Para las y los activistas el plan era muy explícito: el exterminio total. “Consideramos a los subversivos y sus familiares directos, a los agitadores profesionales, a los elementos delincuenciales y a los traficantes de pasta básica de cocaína como excedente poblacional nocivo. Para estos sectores, dado el carácter de incorregible y la carencia de recursos para distraer en su atención sólo queda el exterminio total.”

El Plan inicial de 1989 fue usado como base para formular un esquema de gobierno autoritario que incluyera a las Fuerzas Armadas como soporte básico.

El objetivo del autogolpe era consolidar el proceso de reestructuración capitalista impulsando la privatización generalizada y haciendo desaparecer las empresas estatales. La burguesía retoma el pleno control de la economía.

Después del 5 de abril de 1992 desaparece también la estabilidad laboral, la negociación colectiva de los salarios, los controles de precios y, de ese modo, un régimen político muy favorable a la burguesía y tan obediente de las disposiciones del Fondo Monetario Internacional y de los bancos de desarrollo. Los despidos de miles de trabajadores hicieron disminuir la cantidad de obreros/as asalariadas y la sindicalización llegó a su punto más bajo de la historia (menos del 10% de los trabajadores).

En el campo, las cooperativas azucareras fueron obligadas a convertirse en Sociedades Anónimas, para volver a manos privadas, como en el conjunto de ex empresas asociativas que ya habían sido parceladas en la década de 80, según indica Rodrigo Montoya.

El apoyo de la banca y empresarios al autogolpe

Otro aspecto a destacar del autogolpe es la implicación de sectores empresariales y de la banca. Picasso, presidente de la Asociación de Bancos, dijo: “… el sector empresarial apoya las decisiones tomadas por el presidente Fujimori… (ya que) no puede permitirse por más tiempo la infiltración de elementos corruptos y subordinados a intereses partidarios en instituciones importantes como el Congreso y el Poder Judicial”. Llama la atención que lo dijera Picasso, el empresario que desfalcó su propio Banco (Latino) y usó el dinero de los clientes para prestarse a sí mismo y luego no devolver, y que después fraguó un “rescate” por 500 millones de dólares que fue un robo adicional de dinero.

La noche misma de la disolución del Congreso, el canciller Blacker Miller había citado a Palacio de Gobierno a Manuel Delgado Parker de televisión Panamericana y Radio Programas del Perú, a Nicanor Gonzáles de América Televisión y a Mendel Winter de Frecuencia Latina para una reunión con el presidente sobre las diez de la noche. Algunas versiones indican que también estaba ahí uno del grupo Miró Quesada que por entonces estaba sólo en la prensa escrita.

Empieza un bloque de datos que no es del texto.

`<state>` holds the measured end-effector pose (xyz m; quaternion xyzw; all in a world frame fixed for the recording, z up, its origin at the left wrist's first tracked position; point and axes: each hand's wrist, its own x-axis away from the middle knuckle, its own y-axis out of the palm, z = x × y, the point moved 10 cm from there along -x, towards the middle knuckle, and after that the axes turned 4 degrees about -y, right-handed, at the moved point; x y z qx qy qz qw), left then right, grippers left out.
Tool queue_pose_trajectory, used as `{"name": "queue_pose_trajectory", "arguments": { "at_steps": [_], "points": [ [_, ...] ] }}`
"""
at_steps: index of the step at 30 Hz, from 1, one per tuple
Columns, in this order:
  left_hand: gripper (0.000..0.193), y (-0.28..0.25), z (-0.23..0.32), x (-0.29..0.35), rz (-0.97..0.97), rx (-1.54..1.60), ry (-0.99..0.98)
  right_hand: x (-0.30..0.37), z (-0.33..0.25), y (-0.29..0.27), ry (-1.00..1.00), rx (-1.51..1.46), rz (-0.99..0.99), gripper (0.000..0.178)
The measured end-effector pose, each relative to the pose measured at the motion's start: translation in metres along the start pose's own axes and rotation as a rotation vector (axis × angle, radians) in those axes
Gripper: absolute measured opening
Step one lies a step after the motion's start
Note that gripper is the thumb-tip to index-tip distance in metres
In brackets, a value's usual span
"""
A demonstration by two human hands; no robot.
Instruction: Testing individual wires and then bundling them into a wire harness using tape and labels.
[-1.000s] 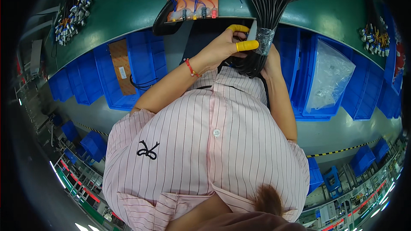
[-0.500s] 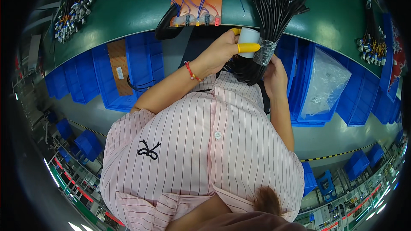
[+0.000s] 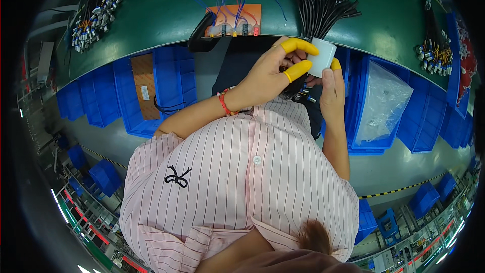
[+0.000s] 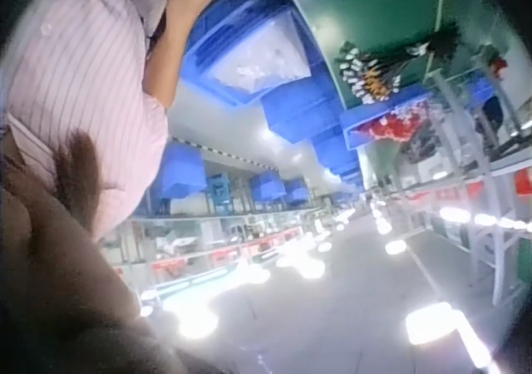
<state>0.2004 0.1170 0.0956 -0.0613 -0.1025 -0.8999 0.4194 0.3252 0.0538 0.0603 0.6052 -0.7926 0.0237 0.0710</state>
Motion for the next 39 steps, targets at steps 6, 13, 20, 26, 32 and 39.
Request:
{"name": "queue_pose_trajectory", "arguments": {
  "at_steps": [6,13,20,26,32,39],
  "points": [
    [0.017,-0.013,-0.035,-0.007,0.093,0.165,-0.180,-0.022,0.008,-0.013,0.000,0.122,0.091,0.034],
    [0.036,-0.006,-0.061,-0.012,0.083,0.094,-0.262,-0.020,0.045,-0.010,0.202,-0.311,-0.004,0.035],
    [0.037,0.014,-0.057,-0.033,0.077,0.018,-0.224,0.002,0.060,-0.003,0.249,-0.337,-0.095,0.044],
    [0.041,0.017,-0.041,-0.018,0.139,-0.151,-0.142,0.003,0.068,-0.009,0.305,-0.457,0.195,0.041],
    [0.029,0.011,-0.046,-0.009,0.132,-0.006,-0.204,0.020,0.064,-0.002,0.264,-0.373,0.217,0.040],
    [0.026,0.019,-0.038,-0.005,0.097,-0.005,-0.116,0.011,0.093,-0.009,0.001,-0.024,0.222,0.040]
  ]
}}
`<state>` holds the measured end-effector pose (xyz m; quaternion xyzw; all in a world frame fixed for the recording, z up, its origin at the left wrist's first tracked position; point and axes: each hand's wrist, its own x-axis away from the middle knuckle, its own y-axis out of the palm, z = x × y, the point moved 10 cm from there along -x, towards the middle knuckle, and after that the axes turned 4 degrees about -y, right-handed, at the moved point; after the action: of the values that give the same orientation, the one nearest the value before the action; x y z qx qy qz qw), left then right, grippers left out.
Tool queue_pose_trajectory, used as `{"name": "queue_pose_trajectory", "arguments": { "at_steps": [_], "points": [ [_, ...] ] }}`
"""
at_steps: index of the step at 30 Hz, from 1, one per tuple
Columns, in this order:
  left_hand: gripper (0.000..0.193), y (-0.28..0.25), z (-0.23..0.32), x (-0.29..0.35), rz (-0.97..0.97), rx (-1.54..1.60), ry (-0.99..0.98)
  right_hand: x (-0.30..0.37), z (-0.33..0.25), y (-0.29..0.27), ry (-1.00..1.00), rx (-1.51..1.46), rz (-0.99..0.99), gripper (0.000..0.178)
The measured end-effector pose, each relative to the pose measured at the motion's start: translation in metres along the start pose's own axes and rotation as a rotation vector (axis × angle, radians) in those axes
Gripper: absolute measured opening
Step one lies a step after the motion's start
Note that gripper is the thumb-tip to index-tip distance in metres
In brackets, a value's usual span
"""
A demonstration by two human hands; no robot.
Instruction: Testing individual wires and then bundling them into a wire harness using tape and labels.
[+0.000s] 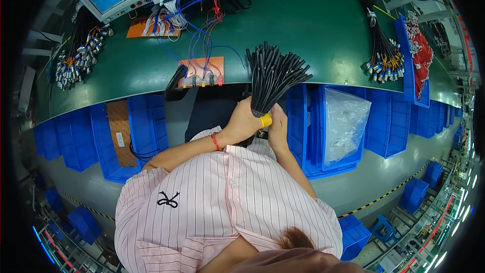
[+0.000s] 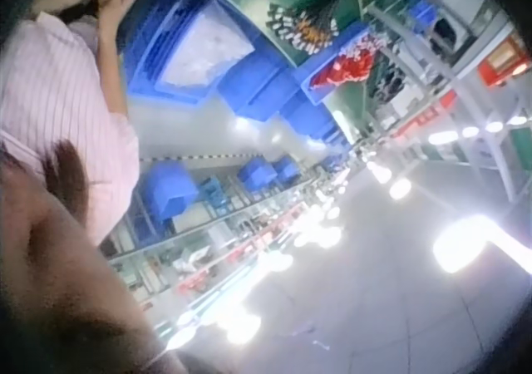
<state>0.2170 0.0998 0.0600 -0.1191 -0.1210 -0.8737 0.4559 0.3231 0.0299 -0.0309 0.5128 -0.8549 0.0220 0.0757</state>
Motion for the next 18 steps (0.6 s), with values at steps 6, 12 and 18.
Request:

Si alguien pregunta ahora cuál fue el castigo para los empresarios que con todo su poder real apoyaron la destrucción de la democracia, habrá que contestarle que ninguno. El Perú de hoy está plagado de colaboracionistas del régimen de los 90. Y siguen decidiendo sobre la política de este país.

Nosotros/as las que seguimos exigiendo justicia, reparación a las víctimas de violación de los derechos humanos, estaremos en la calle como hace 26 años. Hoy jueves 5 de abril nos manifestaremos a las 20.30 horas en la Puerta del Sol de Madrid. Para exigir nunca más Fujimorismo. Nunca más corrupción. Nunca más violación de los derechos humanos.